Exercise prompt | Drop every picture, then print the rest of the listing exactly as given.
╭──
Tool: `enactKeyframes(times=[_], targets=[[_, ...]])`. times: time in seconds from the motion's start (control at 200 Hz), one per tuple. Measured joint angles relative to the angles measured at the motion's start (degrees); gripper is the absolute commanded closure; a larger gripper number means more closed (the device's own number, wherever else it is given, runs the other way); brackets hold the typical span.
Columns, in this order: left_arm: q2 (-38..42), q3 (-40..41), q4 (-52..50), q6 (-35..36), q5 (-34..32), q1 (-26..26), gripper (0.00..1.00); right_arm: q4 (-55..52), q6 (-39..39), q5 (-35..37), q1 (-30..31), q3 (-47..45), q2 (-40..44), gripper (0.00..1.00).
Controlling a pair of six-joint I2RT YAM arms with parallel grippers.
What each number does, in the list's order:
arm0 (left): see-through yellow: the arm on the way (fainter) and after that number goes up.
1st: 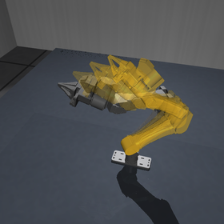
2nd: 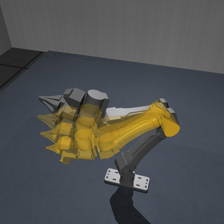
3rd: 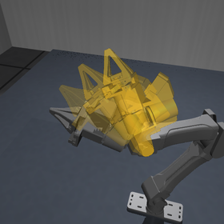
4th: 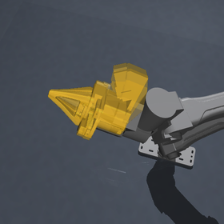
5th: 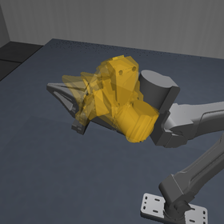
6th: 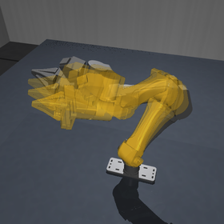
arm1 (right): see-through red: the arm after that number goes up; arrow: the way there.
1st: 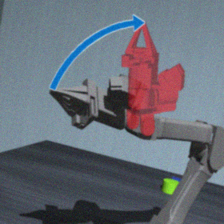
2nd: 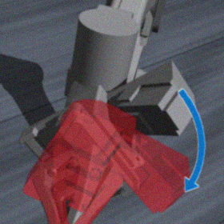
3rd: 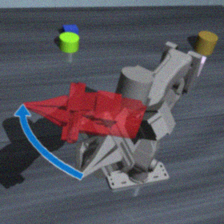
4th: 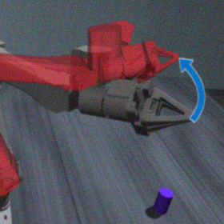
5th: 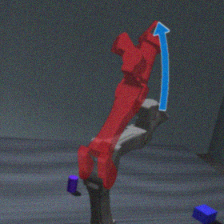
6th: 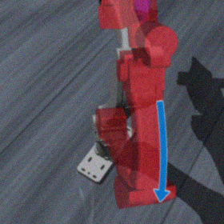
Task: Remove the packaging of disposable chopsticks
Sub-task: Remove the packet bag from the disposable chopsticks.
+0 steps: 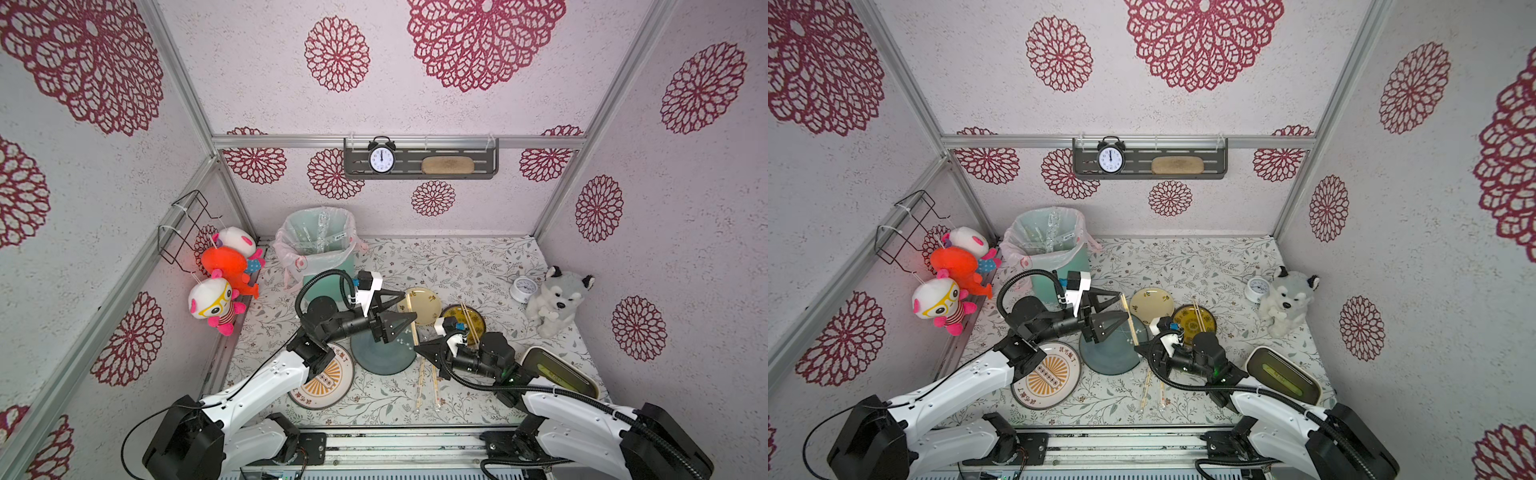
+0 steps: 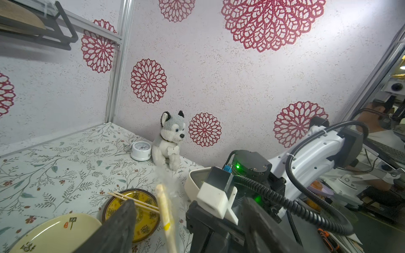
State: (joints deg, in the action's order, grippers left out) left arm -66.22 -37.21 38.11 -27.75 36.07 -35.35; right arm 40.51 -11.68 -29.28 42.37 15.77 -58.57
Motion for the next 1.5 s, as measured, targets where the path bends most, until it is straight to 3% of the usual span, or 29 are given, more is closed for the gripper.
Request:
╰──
Solved exercise |
Tool: `enactKeyframes(times=[_], targets=[[_, ...]])`. times: time in seconds from the motion's start (control at 200 Hz), one per tuple. Measured joint angles relative to the angles measured at the motion's start (degrees); gripper is the absolute commanded closure; a larger gripper number means more closed (the device's own number, wherever else it is given, runs the other way); brackets hold the typical span.
Columns, in this order: left_arm: q2 (-38..42), q3 (-40..41), q4 (-52..50), q6 (-35..36), q5 (-34..32), q1 (-26..26), gripper (0.00..1.00); right_arm: q4 (-55..52), q6 (-39..39), q5 (-35..37), q1 (-30..31), q3 (-47..45), q2 (-40..44), gripper (0.00..1.00).
Controlling a pair of six-joint I2RT YAM arms with parallel grippers.
What each number does, in the list's order:
arm0 (left): see-through yellow: the arm on the way (fainter) and after that number goes up.
1st: 
2nd: 
3rd: 
4th: 
5th: 
6th: 
arm1 (right): see-through red: the arm after that number goes up; arrow: the way there.
1st: 
2nd: 
3rd: 
4th: 
5th: 
6th: 
Task: Remove the packaging of disposable chopsticks
Sub-task: Remove the packet bag from the disposable chopsticks.
+0 steps: 
+0 steps: 
State: (joints deg, in the action's order, grippers left out) left arm -66.22 -37.21 38.11 -27.75 36.07 -35.35; right arm 40.51 -11.68 -29.28 42.37 15.77 -58.57
Motion for the next 1.5 s, as measured, targets where the path bends most, until it is straight to 3% of the usual span, or 29 are given, more is closed for the gripper.
Request:

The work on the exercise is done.